■ EXERCISE ■
Starting at the line that contains "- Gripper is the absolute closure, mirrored" and ending at the line that contains "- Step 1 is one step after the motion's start", the lines below are to be given again exactly, with nothing added.

■ RECORDS FOR THE EXERCISE ■
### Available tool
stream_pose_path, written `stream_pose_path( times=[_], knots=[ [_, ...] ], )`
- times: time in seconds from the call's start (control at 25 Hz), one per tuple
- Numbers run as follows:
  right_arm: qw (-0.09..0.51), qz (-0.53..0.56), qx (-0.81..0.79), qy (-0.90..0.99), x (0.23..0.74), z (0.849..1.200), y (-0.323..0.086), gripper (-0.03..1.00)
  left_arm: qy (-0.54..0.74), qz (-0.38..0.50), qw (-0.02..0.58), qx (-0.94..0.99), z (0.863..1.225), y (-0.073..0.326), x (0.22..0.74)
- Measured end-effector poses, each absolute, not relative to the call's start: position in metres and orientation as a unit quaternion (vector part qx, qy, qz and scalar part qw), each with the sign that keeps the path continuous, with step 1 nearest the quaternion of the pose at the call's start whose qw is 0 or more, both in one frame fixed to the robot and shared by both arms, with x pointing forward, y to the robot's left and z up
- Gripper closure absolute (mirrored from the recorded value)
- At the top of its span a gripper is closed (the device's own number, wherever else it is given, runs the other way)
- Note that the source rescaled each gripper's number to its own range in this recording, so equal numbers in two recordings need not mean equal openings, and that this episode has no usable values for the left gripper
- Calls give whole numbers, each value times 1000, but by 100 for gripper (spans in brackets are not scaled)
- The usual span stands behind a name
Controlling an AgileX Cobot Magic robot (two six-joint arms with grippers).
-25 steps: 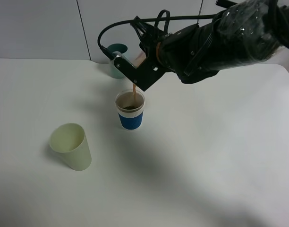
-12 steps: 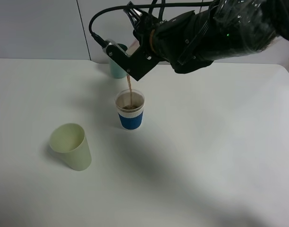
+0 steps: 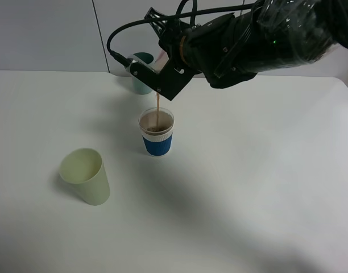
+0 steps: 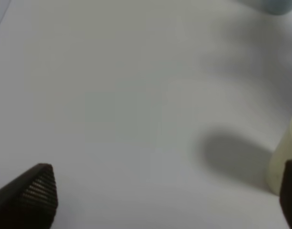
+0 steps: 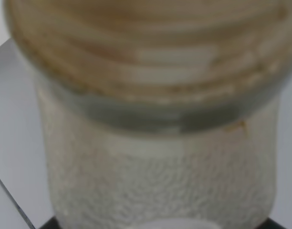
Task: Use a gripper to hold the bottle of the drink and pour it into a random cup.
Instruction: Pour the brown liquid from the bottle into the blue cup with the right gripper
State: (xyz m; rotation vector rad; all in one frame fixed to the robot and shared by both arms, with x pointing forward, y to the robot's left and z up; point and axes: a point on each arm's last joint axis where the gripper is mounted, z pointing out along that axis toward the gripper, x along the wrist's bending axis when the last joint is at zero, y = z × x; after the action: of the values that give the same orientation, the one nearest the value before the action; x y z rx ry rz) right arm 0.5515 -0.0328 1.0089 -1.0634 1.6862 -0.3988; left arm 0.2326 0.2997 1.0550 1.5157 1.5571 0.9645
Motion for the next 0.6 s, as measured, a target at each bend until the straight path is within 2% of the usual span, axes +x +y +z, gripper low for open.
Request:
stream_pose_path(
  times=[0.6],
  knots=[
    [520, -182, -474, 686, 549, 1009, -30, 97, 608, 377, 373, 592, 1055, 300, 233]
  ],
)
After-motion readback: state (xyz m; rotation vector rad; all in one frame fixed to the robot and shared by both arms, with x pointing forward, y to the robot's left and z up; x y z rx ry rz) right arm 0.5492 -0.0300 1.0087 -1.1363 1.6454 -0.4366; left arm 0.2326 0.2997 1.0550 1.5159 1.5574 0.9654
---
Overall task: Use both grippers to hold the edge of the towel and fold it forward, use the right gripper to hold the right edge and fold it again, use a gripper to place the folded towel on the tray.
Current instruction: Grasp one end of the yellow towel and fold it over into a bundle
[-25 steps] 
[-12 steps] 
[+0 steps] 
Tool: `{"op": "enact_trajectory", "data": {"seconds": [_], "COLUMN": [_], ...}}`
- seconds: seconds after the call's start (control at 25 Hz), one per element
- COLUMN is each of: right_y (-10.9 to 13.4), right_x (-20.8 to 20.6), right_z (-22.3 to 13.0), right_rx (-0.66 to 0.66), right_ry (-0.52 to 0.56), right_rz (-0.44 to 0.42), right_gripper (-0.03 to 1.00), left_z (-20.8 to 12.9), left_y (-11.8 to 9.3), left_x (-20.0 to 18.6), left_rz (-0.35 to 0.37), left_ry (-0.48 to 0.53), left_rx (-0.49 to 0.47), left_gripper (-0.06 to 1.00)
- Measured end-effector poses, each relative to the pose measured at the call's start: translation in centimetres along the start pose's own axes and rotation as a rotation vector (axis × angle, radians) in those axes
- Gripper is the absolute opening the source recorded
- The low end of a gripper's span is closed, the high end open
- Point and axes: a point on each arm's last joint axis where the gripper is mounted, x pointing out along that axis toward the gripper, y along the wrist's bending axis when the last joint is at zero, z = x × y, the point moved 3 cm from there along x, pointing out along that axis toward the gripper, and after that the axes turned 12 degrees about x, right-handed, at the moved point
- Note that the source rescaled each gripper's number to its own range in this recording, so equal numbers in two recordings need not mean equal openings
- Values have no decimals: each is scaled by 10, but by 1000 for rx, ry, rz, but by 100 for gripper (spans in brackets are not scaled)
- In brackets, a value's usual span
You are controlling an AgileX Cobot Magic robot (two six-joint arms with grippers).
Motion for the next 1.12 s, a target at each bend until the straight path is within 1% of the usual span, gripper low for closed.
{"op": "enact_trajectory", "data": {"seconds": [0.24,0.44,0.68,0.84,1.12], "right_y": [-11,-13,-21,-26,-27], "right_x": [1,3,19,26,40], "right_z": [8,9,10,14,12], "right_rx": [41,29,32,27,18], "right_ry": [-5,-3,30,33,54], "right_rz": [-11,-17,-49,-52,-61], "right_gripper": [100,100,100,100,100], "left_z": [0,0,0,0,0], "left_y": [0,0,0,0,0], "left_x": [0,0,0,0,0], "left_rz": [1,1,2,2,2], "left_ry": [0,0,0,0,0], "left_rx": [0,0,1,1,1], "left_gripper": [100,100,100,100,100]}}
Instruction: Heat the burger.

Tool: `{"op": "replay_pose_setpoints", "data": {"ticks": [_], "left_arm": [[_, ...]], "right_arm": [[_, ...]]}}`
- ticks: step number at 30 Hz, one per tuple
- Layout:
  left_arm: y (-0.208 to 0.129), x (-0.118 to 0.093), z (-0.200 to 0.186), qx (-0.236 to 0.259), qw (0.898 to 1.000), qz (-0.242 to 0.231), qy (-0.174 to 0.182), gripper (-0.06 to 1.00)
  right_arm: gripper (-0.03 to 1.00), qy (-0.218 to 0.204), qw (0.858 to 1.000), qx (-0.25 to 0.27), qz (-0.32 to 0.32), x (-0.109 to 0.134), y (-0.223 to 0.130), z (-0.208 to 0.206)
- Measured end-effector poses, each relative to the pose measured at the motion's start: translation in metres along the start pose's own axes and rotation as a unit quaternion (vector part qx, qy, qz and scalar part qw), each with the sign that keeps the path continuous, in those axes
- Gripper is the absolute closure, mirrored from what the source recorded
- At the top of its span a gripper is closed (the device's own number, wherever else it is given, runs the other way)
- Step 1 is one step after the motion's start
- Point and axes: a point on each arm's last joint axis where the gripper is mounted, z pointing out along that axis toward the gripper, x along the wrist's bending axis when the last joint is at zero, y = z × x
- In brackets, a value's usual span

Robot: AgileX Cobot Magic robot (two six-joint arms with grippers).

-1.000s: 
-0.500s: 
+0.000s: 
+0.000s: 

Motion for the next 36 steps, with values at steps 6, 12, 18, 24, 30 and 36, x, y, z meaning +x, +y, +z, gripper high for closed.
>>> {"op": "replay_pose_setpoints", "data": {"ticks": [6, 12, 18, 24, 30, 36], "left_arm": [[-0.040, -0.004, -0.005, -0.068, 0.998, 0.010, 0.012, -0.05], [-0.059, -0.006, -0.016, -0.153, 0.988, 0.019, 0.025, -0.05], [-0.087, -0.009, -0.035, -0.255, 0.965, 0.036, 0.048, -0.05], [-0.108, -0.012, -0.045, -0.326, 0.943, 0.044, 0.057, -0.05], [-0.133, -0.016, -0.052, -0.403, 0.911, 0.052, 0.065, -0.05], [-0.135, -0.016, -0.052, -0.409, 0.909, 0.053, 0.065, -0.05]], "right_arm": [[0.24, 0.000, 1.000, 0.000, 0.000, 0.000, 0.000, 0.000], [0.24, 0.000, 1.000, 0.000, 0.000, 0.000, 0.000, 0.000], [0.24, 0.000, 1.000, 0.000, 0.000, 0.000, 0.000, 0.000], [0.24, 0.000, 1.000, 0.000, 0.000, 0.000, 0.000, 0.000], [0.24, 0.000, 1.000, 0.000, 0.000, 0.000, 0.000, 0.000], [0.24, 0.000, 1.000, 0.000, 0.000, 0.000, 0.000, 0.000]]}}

■ YOUR SOLUTION ■
- Gripper is the absolute closure, mirrored from what the source recorded
- At the top of its span a gripper is closed (the device's own number, wherever else it is given, runs the other way)
- Step 1 is one step after the motion's start

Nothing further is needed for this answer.